> Your task:
Beneath this line is the data. Output exactly the lines from the line with "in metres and" to the line with "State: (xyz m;", both ends included, and nothing more.

(Beginning of Input data)

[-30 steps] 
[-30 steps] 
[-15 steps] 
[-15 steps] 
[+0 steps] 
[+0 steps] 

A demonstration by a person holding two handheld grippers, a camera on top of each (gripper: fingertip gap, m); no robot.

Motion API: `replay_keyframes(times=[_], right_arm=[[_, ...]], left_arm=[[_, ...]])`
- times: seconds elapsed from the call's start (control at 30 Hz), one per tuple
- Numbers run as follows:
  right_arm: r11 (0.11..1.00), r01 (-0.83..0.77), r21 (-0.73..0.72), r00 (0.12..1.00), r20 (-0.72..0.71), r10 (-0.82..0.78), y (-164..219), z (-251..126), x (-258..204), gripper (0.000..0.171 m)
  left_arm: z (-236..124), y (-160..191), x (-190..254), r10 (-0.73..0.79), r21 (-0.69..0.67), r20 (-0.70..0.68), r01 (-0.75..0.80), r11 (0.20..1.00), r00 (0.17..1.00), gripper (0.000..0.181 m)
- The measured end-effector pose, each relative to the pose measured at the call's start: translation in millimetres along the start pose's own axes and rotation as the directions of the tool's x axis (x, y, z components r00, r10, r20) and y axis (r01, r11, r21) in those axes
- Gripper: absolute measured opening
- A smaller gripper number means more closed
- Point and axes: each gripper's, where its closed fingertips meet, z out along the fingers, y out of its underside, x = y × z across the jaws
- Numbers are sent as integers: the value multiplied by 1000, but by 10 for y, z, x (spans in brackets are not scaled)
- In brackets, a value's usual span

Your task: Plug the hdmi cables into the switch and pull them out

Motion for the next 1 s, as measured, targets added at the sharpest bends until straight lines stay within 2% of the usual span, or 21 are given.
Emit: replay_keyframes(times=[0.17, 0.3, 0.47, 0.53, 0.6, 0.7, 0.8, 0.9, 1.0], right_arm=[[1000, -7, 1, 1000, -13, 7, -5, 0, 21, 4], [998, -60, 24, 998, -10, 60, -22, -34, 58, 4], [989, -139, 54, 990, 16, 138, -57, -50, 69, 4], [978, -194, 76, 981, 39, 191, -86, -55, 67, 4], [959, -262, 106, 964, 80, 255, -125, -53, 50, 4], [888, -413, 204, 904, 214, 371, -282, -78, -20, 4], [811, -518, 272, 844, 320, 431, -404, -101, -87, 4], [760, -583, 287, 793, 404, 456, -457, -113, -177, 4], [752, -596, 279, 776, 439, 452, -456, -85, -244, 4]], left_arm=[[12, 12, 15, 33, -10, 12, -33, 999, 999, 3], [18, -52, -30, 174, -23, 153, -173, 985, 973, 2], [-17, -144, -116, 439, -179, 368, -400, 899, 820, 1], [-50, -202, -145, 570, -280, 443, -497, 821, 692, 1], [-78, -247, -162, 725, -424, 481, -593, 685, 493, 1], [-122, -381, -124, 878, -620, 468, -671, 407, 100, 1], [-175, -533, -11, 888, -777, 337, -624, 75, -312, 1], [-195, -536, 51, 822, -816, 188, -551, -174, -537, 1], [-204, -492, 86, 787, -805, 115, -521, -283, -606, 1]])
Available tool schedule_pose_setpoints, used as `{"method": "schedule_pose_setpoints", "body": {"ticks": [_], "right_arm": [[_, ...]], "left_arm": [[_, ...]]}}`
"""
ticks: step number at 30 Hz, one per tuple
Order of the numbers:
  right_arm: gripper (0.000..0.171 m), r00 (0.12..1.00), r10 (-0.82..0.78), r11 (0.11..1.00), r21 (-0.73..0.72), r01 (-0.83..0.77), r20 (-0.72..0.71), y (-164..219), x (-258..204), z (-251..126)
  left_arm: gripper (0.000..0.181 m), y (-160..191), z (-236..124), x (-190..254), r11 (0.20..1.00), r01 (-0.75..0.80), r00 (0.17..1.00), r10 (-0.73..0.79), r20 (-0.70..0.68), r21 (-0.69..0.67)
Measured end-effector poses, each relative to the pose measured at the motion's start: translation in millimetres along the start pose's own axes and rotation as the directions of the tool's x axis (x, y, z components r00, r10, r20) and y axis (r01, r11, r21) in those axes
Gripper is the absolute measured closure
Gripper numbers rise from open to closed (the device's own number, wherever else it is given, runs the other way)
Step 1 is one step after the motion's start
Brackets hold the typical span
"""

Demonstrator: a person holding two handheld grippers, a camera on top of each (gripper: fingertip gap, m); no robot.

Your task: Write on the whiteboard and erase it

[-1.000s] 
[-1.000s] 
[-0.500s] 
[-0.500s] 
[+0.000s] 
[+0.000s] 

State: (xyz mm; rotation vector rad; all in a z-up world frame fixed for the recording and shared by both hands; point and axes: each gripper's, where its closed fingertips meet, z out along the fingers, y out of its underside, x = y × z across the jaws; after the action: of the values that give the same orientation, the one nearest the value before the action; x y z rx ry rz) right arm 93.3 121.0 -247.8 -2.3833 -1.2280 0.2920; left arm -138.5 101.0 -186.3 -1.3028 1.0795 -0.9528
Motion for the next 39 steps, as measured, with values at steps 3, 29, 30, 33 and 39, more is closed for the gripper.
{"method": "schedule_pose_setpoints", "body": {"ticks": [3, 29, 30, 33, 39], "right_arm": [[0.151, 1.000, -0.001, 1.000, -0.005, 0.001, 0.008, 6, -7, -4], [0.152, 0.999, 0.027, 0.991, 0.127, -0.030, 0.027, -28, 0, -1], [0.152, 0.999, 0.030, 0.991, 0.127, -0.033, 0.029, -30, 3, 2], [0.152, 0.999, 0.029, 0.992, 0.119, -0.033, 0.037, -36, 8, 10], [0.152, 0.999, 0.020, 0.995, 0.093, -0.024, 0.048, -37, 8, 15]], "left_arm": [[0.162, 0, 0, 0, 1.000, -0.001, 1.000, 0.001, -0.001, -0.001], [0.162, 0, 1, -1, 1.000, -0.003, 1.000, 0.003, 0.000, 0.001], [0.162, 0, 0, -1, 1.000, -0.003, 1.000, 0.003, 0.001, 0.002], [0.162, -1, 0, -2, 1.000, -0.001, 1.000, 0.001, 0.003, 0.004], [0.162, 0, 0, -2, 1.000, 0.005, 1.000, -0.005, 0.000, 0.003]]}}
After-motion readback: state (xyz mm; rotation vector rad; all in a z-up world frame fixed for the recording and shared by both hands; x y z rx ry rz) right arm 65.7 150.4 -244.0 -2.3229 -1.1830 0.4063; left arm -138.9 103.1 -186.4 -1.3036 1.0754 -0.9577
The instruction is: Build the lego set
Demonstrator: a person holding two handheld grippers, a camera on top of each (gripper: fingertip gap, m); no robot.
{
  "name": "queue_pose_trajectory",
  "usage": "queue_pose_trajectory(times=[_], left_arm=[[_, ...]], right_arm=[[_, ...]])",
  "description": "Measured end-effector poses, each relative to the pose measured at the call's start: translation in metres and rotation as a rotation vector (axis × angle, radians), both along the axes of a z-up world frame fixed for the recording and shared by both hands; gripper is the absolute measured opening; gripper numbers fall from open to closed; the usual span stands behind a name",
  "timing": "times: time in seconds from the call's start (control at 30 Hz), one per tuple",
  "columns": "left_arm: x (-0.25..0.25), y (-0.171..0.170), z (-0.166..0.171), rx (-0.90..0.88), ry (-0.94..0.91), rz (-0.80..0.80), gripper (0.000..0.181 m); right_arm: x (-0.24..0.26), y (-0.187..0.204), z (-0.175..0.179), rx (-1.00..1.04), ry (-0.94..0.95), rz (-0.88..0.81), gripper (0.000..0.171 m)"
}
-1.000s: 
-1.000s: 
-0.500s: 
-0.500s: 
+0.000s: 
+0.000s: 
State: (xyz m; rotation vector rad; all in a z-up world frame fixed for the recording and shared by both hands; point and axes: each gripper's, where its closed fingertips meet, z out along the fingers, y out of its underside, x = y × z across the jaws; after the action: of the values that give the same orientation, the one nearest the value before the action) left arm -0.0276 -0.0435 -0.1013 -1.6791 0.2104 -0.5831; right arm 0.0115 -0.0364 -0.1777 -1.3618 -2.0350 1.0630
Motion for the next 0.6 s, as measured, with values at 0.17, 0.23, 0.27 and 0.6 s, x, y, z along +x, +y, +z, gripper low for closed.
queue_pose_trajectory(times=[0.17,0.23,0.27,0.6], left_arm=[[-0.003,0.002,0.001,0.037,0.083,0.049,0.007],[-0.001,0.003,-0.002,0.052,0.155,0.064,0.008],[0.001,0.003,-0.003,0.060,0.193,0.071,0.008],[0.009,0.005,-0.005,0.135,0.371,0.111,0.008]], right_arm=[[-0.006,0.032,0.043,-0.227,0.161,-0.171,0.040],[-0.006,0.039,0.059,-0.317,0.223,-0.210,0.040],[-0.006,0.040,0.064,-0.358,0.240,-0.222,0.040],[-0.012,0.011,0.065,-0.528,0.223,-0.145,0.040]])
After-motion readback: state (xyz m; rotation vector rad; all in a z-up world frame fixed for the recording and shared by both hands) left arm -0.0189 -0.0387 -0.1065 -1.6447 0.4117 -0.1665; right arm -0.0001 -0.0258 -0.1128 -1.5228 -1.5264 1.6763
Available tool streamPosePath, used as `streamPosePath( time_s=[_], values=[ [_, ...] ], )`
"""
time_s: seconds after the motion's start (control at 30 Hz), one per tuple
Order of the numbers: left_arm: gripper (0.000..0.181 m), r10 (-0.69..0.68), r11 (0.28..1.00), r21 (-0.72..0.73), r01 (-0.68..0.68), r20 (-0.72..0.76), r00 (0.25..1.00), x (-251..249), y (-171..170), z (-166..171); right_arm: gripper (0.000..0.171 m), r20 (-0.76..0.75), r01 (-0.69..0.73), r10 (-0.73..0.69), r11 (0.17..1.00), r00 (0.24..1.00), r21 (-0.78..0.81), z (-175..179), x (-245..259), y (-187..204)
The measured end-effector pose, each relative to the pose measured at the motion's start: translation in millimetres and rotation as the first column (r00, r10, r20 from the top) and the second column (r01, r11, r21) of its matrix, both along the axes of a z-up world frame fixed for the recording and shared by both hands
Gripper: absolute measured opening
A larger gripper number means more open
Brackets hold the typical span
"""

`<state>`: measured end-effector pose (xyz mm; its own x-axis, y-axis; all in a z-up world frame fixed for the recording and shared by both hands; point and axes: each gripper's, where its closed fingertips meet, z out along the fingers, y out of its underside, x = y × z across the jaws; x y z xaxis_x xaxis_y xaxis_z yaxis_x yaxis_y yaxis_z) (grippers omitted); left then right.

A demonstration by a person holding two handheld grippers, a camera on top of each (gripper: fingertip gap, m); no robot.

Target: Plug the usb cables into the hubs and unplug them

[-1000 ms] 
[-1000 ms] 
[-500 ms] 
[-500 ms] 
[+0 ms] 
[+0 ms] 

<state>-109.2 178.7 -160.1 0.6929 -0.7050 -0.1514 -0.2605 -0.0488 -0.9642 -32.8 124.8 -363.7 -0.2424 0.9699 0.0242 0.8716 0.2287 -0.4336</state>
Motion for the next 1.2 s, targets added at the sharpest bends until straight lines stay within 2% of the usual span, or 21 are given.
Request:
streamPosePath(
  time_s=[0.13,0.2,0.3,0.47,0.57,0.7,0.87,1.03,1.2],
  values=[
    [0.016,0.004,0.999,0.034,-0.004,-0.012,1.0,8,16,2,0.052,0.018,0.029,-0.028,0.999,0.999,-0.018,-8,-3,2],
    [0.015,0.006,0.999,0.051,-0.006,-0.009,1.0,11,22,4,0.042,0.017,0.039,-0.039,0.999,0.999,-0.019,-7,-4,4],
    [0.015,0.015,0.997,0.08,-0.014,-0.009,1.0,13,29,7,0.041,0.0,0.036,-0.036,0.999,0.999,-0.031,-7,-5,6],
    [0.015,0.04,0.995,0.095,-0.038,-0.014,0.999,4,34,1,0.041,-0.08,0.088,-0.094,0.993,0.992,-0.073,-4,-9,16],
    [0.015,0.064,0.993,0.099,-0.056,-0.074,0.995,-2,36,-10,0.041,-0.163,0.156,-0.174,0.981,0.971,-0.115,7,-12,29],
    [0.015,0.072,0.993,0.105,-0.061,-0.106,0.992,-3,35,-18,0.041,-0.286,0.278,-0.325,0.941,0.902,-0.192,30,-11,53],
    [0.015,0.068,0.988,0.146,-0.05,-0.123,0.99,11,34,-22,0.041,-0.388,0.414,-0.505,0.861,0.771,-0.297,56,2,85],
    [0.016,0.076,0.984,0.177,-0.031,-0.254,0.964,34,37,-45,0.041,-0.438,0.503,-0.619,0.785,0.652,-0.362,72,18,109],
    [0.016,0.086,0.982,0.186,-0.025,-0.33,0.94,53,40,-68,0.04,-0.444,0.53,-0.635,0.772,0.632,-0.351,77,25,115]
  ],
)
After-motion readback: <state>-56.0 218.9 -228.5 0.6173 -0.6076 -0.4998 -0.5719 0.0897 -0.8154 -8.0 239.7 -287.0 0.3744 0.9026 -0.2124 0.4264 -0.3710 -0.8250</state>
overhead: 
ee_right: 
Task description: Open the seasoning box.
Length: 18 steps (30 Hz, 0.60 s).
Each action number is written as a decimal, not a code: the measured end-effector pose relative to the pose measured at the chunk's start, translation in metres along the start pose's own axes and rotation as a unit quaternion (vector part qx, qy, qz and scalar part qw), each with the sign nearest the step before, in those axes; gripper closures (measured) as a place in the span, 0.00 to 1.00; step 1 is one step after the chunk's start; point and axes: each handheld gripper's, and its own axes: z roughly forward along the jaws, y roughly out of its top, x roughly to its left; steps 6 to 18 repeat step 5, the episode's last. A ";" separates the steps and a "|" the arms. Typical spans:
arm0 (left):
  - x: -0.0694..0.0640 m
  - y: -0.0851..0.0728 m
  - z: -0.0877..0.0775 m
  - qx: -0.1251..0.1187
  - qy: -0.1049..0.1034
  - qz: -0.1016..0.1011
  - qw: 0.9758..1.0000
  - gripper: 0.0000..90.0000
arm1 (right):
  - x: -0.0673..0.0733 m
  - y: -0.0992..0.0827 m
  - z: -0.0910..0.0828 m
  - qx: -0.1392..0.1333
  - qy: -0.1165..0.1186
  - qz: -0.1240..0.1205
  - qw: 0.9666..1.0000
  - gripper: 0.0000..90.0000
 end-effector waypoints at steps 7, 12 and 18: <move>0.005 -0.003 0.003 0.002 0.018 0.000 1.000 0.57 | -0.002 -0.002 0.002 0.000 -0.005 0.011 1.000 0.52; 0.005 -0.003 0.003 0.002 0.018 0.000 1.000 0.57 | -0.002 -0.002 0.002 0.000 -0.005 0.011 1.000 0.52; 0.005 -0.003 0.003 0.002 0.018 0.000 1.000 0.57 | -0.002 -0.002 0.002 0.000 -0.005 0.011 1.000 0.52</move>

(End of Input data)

> Response area:
  "description": "Measured end-effector poses, each relative to the pose measured at the call's start: translation in metres and rotation as a rotation vector (axis × angle, radians), both along the axes of a z-up world frame fixed for the recording and shared by both hands; gripper is the absolute measured opening; gripper numbers fall from open to closed; the usual span stands behind a name",
  "timing": "times: time in seconds from the call's start (control at 30 Hz), one per tuple",
  "columns": "left_arm: x (-0.25..0.25), y (-0.171..0.170), z (-0.166..0.171), rx (-0.90..0.88), ry (-0.94..0.91), rz (-0.80..0.80), gripper (0.000..0.181 m); right_arm: x (-0.24..0.26), y (-0.187..0.204), z (-0.175..0.179), rx (-1.00..1.04), ry (-0.94..0.95), rz (-0.88..0.81), gripper (0.000..0.171 m)"
}
-1.000s: 
-1.000s: 
-0.500s: 
-0.500s: 
+0.000s: 
+0.000s: 
State: (xyz m; rotation vector rad; all in a z-up world frame fixed for the recording and shared by both hands; point and axes: each gripper's, where its closed fingertips meet, z out along the fingers, y out of its underside, x = y × z across the jaws; after the action: of the values that give the same orientation, the one nearest the value before the action) left arm -0.0276 -0.0435 -0.1013 -1.6791 0.2104 -0.5831; right arm 0.0115 -0.0364 -0.1777 -1.3618 -2.0350 1.0630

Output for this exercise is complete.